Questions about experiment results in the paper #44

XinyuZeng · 2025-10-13T08:41:14Z

XinyuZeng
Oct 13, 2025

For table 1, both LeRobot and Robo-DM use AV1 codec with the same CRF, then why Robo-DM is 1-4x smaller than LeRobot?
For Fig 4, why RLDS shows scalability but the others do not?
IIUC, the benefit of Robo-DM shows in Fig4 and Fig5 come from (a) video compression codec, and (b) caching via mmap. However the paper says "the HDF5 data is uncompressed and loaded in high disk throughput". However, RLDS also has bad compression, and yet why does RLDS have bad throughput?
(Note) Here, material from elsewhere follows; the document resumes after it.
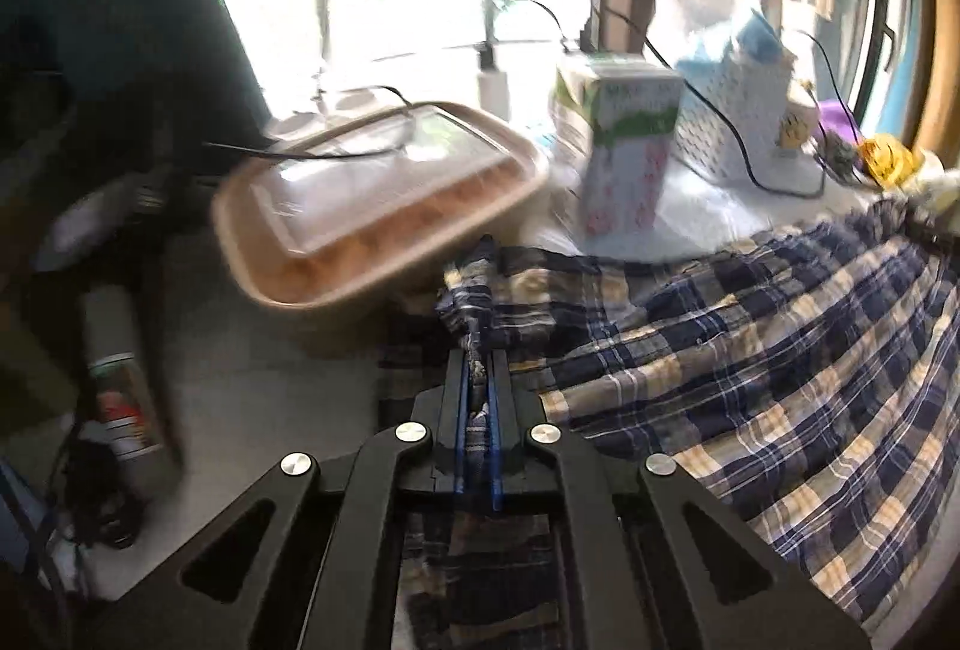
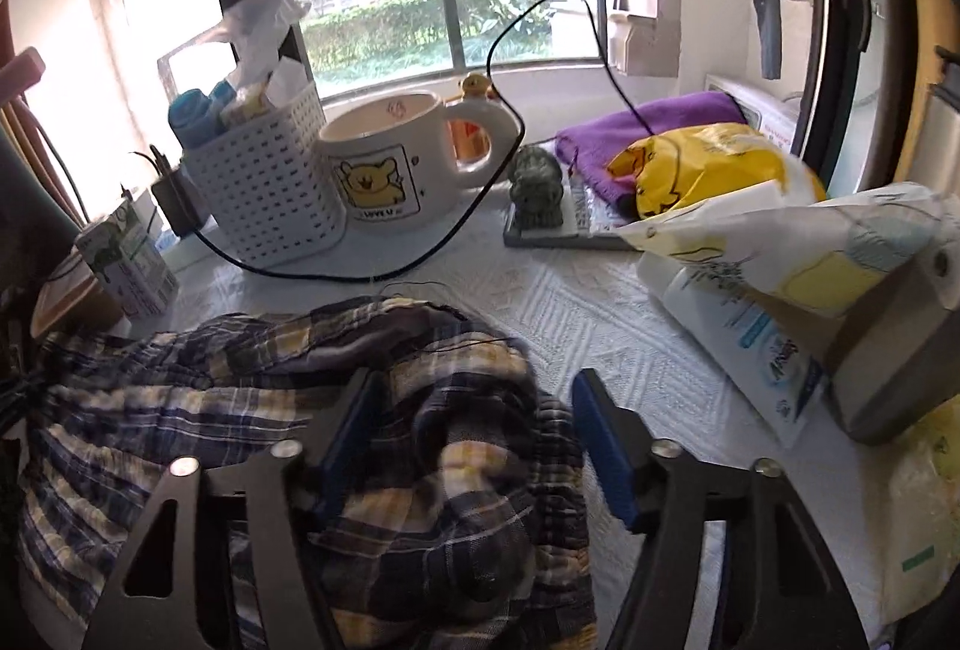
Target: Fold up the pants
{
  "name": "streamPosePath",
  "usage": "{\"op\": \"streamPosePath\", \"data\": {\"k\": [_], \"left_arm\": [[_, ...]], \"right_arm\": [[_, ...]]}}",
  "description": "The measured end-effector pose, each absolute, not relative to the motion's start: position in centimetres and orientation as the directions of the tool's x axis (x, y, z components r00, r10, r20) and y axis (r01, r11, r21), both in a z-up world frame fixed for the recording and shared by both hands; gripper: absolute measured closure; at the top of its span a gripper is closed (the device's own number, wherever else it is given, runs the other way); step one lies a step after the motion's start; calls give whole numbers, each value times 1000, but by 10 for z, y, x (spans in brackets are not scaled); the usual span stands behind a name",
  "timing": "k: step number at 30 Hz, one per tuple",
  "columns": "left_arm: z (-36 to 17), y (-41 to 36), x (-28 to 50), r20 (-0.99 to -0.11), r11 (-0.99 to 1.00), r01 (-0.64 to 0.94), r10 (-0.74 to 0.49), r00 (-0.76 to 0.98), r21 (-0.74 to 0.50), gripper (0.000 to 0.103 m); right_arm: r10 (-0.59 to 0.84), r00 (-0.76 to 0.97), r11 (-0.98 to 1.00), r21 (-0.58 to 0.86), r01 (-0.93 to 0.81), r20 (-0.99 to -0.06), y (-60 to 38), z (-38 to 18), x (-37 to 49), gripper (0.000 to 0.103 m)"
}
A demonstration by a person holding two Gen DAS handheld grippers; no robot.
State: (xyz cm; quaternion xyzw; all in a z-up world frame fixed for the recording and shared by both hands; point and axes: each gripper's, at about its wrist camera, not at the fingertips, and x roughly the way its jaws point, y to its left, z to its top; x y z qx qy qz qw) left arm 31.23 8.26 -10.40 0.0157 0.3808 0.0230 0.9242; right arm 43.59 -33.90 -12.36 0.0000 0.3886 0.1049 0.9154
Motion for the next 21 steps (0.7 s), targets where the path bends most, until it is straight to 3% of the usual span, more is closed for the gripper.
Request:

Really appreciate it if you could help clarify those. Thanks! @KeplerC

KeplerC · 2025-10-13T19:39:14Z

KeplerC
Oct 13, 2025
Maintainer

Thank you for your comments! You may find commit 5bbb8b for more information. The current main branch is undergoing heavy refactor to make it easy to use. but happy to provide intuition.

For table 1, both LeRobot and Robo-DM use AV1 codec with the same CRF, then why Robo-DM is 1-4x smaller than LeRobot?

LeRobot (at least the time of benchmarking at the paper) indexes and stores the timestamp in float for every value and sync at run time - this can be bypassed with two ways (1) efficient encoding of time with binary-friendly storage format that stores with relative times, this saves a lot of space on saving the timestamps of the mapping of the video frames and action data (2) using metadata to store a fixed frequency can further saves the space, the data can be saved in chunks with parquet or other formats

For Fig 4, why RLDS shows scalability but the others do not?

I haven't done further analysis since that was the scale of the original datasets. Now it's probably worth to re-do some new and larger datasets, but it was a few classic ones at the time of paper writing. But I do agree with you that the RLDS is efficient in large scale datasets from what I heard (no experimental data here, but Octo paper seems to say so). I'm unable to extrapolate further on the data to make any claims. I'm currently rewriting as Ray dataset to improve the scalability.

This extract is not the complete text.